The lines to be copied run from the one containing "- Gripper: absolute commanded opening" to the end of the material below; reproduce them exactly, including both ends, and nothing more.

===============

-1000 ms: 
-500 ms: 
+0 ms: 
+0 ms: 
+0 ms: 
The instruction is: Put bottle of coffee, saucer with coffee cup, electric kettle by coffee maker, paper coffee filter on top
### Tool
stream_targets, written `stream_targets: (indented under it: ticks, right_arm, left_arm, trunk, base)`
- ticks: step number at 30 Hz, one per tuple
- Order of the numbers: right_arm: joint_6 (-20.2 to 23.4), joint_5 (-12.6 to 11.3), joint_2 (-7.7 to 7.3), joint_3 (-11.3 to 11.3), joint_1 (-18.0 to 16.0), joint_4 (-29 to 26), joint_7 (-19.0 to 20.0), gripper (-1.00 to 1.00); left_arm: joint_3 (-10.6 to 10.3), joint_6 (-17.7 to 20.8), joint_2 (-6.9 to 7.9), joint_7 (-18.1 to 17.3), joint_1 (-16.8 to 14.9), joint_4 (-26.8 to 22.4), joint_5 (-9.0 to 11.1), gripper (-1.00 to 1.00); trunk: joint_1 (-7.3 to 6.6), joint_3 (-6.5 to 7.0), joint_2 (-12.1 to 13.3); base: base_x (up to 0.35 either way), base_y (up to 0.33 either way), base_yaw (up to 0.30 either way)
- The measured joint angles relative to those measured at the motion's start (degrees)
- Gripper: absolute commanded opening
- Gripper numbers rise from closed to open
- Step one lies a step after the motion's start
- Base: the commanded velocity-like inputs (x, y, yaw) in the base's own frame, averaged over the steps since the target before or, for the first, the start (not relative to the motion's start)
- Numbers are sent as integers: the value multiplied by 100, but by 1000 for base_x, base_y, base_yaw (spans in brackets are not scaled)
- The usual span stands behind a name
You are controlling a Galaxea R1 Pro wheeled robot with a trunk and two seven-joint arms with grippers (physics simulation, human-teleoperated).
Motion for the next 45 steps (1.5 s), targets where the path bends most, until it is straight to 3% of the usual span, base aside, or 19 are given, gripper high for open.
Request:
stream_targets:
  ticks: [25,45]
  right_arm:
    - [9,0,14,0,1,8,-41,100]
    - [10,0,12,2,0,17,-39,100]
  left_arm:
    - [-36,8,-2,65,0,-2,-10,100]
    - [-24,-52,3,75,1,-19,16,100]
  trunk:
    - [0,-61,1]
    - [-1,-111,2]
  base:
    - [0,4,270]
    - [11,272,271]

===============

§ **Exercise solution**:
- Gripper: absolute commanded opening
- Gripper numbers rise from closed to open
- Step one lies a step after the motion's start
- Base: the commanded velocity-like inputs (x, y, yaw) in the base's own frame, averaged over the steps since the target before or, for the first, the start (not relative to the motion's start)
- Numbers are sent as integers: the value multiplied by 100, but by 1000 for base_x, base_y, base_yaw (spans in brackets are not scaled)
- The usual span stands behind a name
You are controlling a Galaxea R1 Pro wheeled robot with a trunk and two seven-joint arms with grippers (physics simulation, human-teleoperated).
Motion for the next 45 steps (1.5 s), targets where the path bends most, until it is straight to 3% of the usual span, base aside, or 19 are given, gripper high for open.
Request:
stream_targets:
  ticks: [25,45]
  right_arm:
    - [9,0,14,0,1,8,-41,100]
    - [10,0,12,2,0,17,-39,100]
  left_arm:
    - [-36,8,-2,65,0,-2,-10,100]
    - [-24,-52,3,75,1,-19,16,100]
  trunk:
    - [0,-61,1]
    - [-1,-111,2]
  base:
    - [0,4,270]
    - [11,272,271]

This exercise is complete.